Wow ok let me break this down a little so my vote doesnt get DQ'ed

Final: good verse as usual.. good wordplay and consistency. I dont really like the topic but i guess you made it work for you. Emotion was decent, some really good imagery lines and some not so great ones but still decent.. Vocab was good also, once again could have been better.

Overall: 7.9/10

CopyWrite:

Your verse was utterly wack for this one reason: Too much vocabulary, i couldnt tell if you were writing about this topic or something completely wrong because you over did it with the vocab. And your rhyme scheme was so terrible as were your set ups. I mean half the words were in the wrong spots, there were no commas to signify the end of the brief sentence, so it was ongoing and that made it worse.

divine addictions twined restrictions doomed prescriptions homeless evictions
all mark the end of a era unforgetable hard saught thoughts revinve deaths enetible

All that vocab and it was pointless.. didnt rhyme made no sense and plain wack.

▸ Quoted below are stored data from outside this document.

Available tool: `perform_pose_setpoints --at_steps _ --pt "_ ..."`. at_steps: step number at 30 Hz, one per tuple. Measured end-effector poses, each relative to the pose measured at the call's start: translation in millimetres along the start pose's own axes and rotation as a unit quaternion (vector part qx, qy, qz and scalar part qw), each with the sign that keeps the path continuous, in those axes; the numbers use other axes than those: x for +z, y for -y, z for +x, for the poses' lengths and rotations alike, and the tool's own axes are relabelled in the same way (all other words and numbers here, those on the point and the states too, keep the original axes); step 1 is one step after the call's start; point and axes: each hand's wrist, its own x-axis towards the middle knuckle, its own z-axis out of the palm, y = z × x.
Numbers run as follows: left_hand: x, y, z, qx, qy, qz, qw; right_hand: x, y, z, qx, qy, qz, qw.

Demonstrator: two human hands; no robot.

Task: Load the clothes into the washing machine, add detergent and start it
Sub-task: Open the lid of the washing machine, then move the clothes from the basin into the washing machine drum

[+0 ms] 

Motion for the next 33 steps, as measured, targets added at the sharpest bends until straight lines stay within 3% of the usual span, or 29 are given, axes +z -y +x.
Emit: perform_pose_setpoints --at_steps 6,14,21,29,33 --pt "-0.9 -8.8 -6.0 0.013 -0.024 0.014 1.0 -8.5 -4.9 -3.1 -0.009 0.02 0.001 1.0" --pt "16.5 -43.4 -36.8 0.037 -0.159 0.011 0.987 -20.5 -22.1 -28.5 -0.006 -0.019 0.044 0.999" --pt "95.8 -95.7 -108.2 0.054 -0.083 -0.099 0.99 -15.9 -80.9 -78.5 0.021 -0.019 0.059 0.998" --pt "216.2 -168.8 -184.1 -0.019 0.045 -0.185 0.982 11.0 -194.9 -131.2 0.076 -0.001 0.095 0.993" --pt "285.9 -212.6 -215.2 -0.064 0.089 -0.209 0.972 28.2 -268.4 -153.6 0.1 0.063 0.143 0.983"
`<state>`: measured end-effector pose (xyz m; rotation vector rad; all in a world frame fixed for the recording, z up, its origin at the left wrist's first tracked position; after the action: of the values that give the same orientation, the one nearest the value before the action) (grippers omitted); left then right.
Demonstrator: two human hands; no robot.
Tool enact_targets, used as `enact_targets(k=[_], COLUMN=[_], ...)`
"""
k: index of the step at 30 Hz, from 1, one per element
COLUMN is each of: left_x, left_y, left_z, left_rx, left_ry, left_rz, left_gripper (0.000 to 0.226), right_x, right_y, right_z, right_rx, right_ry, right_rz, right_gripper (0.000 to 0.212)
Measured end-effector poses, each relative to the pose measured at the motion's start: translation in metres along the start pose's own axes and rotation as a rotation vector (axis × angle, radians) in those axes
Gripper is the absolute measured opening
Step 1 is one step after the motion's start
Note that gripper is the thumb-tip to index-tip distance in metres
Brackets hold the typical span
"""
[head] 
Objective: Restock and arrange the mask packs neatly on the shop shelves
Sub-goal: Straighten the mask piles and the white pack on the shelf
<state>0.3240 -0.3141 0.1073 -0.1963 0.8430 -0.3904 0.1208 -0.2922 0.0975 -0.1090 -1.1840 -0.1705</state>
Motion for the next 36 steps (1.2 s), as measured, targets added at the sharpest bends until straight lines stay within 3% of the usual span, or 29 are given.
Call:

Put some emotion and imagery in there.. And how about you keep the topic in mind while writing it would help you stop from doing this sstupid shit. You will never win a battle if you overdo the vocab.

Overall: 2.8/10

Vote: Final

obviously

and if anyone votes otherwises its a crock. Because that other guy does not know a real topical verse if it smacked him in the face. It was all vocab nothing else. That isnt a topical piece its a fucking dictionary lol.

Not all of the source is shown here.